I have a list of strings like the following
orig = ["a1 2.3 ABC 4 DEFG 567 b890",
"a2 3.0 HI 4 5 JKL 67 c65",
"b1 1.2 MNOP 3 45 67 89 QR 987 d64 e112"]
Context here is that this is a CSV file and certain columns are omitted. I don't think that the pandas csv reader can handle these cases. The idea is now to inject na
for the missing values, so the output becomes
corr = ["a1 2.3 ABC 4 na na na DEFG 567 b890",
"a2 3.0 HI 4 5 na na JKL 67 c65",
"b1 1.2 MNOP 3 45 67 89 QR 987 d64 e112"]
to align the second column with capitalised words later on, when imported in pandas.
The structure is the following: Delimiters between columns are two or more whitespaces and between the two upper case columns have to be four values. In the original file, there are always only two upper case columns, there is at least one and maximal four numbers in between them and there are only number values between these upper case words.

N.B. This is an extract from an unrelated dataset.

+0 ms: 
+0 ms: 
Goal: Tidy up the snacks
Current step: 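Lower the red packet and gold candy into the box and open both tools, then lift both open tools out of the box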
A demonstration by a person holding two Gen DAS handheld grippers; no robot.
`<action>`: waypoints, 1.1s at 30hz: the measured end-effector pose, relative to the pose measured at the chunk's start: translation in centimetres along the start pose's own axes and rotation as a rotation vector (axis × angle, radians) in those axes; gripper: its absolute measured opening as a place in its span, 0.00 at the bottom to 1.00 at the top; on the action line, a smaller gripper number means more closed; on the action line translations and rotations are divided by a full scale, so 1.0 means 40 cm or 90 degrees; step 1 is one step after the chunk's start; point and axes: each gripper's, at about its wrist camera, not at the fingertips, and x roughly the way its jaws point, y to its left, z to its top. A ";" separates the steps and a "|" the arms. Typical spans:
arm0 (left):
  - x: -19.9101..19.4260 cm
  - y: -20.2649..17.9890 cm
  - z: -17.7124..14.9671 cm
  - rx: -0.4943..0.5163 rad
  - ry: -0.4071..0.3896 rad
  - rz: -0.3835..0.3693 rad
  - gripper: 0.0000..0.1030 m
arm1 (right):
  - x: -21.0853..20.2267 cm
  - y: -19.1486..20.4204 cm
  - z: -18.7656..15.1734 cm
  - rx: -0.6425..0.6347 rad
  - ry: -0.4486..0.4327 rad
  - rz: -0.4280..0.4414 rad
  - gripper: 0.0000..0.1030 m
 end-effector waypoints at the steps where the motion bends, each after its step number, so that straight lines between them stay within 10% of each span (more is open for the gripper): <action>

I can write without problem a script in native Python, so please no suggestions for this. But I thought, this might be a case for regex. As a regex beginner, I only managed to extract the string between the two upper case columns with
for line in orig:
a = re.findall("([A-Z]+[\s\d]+[A-Z]+)", line))
print(a)
>>>'ABC 4 DEFG' #etc pp
Is there now an easy way in regex to determine, how many numbers are between the upper case words and insert 'na' values to have always four values in between? Or should I do it in native Python?
Of course, if there is a way to do this with the pandas csv reader, that would be even better. But I studied pandas csv_reader docs and haven't found anything useful.